Goal of the exercise: Your response should consist of the entries below, written out exactly.

Exercise input:

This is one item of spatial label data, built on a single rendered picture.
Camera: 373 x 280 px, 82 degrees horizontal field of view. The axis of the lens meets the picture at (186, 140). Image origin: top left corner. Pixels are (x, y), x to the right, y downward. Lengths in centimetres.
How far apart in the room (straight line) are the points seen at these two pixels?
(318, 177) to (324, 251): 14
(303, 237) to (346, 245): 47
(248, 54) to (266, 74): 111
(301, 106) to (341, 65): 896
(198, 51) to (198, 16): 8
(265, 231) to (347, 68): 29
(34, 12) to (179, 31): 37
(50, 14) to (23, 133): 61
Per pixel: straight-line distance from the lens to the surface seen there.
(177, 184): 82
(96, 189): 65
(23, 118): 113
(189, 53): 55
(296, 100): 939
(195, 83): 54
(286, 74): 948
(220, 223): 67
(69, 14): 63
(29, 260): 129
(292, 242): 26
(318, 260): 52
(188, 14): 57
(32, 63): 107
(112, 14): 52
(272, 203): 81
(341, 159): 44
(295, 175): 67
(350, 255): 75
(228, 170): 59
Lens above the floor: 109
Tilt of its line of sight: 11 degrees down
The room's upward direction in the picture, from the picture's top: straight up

Answer to this exercise:
This is one item of spatial label data, built on a single rendered picture.
Camera: 373 x 280 px, 82 degrees horizontal field of view. The axis of the lens meets the picture at (186, 140). Image origin: top left corner. Pixels are (x, y), x to the right, y downward. Lengths in centimetres.
How far apart in the room (straight line) are the points seen at these two pixels?
(318, 177) to (324, 251): 14
(303, 237) to (346, 245): 47
(248, 54) to (266, 74): 111
(301, 106) to (341, 65): 896
(198, 51) to (198, 16): 8
(265, 231) to (347, 68): 29
(34, 12) to (179, 31): 37
(50, 14) to (23, 133): 61
Per pixel: straight-line distance from the lens to the surface seen there.
(177, 184): 82
(96, 189): 65
(23, 118): 113
(189, 53): 55
(296, 100): 939
(195, 83): 54
(286, 74): 948
(220, 223): 67
(69, 14): 63
(29, 260): 129
(292, 242): 26
(318, 260): 52
(188, 14): 57
(32, 63): 107
(112, 14): 52
(272, 203): 81
(341, 159): 44
(295, 175): 67
(350, 255): 75
(228, 170): 59
Lens above the floor: 109
Tilt of its line of sight: 11 degrees down
The room's upward direction in the picture, from the picture's top: straight up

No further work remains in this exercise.